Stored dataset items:
• • • • •

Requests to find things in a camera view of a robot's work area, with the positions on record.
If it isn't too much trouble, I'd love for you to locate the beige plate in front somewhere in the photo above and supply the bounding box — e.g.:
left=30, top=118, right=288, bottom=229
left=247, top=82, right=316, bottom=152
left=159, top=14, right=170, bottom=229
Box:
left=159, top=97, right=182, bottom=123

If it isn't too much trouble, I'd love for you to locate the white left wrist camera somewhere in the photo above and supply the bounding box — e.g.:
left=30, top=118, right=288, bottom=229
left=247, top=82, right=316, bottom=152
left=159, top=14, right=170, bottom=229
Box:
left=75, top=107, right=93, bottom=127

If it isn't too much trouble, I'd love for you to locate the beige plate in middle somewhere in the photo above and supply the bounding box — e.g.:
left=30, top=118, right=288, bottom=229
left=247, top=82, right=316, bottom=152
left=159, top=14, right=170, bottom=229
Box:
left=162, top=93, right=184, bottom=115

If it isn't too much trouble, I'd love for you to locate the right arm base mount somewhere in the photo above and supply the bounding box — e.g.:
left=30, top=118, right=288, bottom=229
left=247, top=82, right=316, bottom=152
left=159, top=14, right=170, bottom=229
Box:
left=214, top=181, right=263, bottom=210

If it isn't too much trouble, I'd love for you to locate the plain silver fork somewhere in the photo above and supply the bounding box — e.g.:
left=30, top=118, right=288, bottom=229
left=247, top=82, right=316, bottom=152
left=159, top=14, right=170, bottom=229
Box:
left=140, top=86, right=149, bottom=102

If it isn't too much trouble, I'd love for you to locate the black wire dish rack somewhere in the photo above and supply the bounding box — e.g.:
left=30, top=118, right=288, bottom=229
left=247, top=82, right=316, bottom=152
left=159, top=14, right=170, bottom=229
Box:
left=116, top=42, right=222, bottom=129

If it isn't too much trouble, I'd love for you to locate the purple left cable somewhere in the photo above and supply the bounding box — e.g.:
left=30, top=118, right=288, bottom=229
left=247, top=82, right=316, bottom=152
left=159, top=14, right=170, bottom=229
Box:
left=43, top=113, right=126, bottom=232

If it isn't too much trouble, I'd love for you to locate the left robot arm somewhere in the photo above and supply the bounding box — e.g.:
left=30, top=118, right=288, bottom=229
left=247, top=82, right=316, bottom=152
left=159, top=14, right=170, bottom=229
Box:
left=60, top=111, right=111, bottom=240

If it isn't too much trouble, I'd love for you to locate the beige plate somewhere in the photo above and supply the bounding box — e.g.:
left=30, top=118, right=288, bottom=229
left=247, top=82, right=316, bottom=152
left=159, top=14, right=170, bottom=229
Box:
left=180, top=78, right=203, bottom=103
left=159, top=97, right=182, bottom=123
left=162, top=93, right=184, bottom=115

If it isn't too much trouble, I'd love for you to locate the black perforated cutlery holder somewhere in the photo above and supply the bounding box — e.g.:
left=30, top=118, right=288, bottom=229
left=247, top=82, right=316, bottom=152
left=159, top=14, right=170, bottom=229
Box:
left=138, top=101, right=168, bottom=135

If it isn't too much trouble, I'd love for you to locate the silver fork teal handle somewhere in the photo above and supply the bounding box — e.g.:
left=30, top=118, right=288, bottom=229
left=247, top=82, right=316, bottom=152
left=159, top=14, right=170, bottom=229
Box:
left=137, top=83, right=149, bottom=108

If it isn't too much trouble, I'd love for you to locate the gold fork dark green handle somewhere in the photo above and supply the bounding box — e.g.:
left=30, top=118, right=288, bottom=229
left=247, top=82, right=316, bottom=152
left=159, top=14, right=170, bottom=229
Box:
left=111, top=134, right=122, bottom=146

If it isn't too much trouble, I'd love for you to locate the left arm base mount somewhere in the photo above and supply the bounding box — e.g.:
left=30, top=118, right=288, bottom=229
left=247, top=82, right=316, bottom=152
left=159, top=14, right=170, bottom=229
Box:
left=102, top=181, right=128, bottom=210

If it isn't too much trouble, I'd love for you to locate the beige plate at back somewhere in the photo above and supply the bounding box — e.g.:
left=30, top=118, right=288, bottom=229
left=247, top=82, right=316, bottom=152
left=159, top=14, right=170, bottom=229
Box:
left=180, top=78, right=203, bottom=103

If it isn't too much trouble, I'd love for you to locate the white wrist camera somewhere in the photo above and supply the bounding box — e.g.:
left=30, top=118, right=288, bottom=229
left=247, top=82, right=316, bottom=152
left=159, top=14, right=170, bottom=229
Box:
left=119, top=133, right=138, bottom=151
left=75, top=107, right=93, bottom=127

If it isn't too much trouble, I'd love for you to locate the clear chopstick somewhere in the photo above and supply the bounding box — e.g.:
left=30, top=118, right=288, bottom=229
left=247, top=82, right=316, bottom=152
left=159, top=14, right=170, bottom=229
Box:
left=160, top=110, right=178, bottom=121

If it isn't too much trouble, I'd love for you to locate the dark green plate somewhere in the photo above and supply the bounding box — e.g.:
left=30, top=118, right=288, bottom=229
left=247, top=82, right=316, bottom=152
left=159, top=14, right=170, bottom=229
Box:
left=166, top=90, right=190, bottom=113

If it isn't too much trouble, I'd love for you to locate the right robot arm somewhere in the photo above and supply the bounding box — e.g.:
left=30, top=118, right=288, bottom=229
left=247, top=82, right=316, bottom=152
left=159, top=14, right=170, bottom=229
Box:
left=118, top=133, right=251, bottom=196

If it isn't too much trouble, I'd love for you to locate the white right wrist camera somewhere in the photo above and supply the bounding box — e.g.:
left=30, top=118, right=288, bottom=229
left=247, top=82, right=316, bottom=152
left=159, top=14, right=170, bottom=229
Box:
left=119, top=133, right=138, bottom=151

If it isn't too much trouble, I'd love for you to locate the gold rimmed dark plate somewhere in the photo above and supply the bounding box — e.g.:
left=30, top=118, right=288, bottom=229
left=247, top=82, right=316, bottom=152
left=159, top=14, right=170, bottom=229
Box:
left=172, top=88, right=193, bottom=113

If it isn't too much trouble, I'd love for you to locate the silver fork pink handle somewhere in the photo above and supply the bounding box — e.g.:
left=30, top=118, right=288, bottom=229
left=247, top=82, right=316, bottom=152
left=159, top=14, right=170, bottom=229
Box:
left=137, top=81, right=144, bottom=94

• • • • •

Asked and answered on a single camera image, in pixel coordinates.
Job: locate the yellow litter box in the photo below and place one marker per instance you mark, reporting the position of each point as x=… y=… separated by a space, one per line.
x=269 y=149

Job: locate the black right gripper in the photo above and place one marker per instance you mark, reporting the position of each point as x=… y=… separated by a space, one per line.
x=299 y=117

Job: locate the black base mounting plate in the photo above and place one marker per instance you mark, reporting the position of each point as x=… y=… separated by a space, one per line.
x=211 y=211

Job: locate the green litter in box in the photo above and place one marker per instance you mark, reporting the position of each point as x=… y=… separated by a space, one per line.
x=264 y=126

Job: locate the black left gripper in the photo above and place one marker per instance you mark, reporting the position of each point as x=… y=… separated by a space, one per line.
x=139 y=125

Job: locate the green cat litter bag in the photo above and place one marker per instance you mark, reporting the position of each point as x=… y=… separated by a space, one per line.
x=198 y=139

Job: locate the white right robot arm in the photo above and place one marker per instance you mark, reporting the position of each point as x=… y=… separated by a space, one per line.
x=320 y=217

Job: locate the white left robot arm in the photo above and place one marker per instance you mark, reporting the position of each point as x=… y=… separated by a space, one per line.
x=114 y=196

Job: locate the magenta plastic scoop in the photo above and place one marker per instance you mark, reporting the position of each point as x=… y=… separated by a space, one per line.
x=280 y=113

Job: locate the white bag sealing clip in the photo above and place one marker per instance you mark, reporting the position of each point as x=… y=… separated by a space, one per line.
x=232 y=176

• • • • •

Every line in the entries that contains the word "gold" should be counted, and the total stated alone.

**Result:** 2